Aunque el proyecto de la ONU partía de las experiencias de 'cohousing', ha evolucionado hacia otro concepto, el 'cloud housing'. ¿Cómo se evoluciona de la idea de colaboración a la de nube? "Estamos desarrollando otro concepto más holístico y más global, que al final consiste en establecer unos lazos de solidaridad que permitan romper un poco con el individualismo imperante" nos cuenta Carlos Molina. En la práctica, se trataría de combinar espacios adaptados a las personas y sus necesidades. 
 

 
La idea de Improvistos es en definitiva una forma de fusionar arquitectura y sociología. "Es un proyecto ilusionante y queremos ayudar al cambio social: consideramos que ese cambio se está dando y esta es nuestra forma de contribuir a ello", nos cuenta Molina. 

Juan Ramón Adsuara, el alcalde de Alfafar, ha señalado en declaraciones a NPR que está sorprendido y desconcertado por el interés en la localidad, aunque orgulloso por el premio. "No es solo un proyecto de arquitectura. Es una fusión de arquitectura y rehabilitación. Es política social", ha dicho el alcalde. 

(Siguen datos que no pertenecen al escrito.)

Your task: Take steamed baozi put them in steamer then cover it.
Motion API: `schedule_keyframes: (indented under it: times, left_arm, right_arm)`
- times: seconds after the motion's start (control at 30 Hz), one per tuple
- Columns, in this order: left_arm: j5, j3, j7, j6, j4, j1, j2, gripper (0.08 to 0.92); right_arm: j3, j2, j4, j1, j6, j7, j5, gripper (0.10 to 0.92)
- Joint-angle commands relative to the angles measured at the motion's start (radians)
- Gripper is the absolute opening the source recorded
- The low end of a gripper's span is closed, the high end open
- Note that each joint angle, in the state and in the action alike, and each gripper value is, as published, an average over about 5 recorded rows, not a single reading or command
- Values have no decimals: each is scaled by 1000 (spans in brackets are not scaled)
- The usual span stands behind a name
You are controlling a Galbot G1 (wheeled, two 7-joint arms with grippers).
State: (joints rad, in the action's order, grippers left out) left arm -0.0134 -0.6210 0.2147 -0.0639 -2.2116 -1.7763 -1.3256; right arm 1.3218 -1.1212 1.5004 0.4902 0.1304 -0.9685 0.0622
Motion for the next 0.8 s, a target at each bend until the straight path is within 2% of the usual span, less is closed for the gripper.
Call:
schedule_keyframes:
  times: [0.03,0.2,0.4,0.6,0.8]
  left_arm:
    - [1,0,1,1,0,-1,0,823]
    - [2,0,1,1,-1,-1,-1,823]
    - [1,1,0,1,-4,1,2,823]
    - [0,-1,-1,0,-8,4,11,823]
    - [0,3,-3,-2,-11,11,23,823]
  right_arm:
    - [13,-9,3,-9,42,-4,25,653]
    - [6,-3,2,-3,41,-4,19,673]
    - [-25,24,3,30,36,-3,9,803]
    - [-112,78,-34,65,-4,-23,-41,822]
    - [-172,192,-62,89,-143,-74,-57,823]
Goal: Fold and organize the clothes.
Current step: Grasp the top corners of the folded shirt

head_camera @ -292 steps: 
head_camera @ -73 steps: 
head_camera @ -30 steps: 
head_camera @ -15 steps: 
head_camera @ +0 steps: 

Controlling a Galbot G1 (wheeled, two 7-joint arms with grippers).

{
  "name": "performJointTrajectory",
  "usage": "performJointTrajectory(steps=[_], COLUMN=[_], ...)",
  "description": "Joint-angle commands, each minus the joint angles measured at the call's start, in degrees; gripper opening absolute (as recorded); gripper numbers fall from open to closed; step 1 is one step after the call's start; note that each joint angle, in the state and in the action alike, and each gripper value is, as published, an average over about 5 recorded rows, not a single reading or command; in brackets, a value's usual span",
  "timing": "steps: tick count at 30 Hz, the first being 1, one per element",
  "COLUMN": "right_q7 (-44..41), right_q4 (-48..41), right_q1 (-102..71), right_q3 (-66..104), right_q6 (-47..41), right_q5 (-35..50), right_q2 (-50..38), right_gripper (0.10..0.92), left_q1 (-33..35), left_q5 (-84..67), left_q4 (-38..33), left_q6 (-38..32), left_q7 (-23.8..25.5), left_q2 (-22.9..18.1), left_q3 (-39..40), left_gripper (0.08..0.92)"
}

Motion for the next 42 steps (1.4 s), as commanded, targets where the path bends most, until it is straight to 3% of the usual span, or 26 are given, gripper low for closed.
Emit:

Sin embargo, Adsuara ha precisado que por el momento se tiene que esforzar por seguir manteniendo los servicios básicos. "Tengo que pagar las nóminas a los empleados municipales - el personal de limpieza, el personal de recogida de basura". Habrá que esperar por tanto a la ayuda que pueda proporcionar el plan de movilidad europeo para comprobar cuál es el desarrollo de este proyecto de colaboración vecinal que pretende hacer frente a la construcción masiva de edificios de los últimos años con la baza de la solidaridad.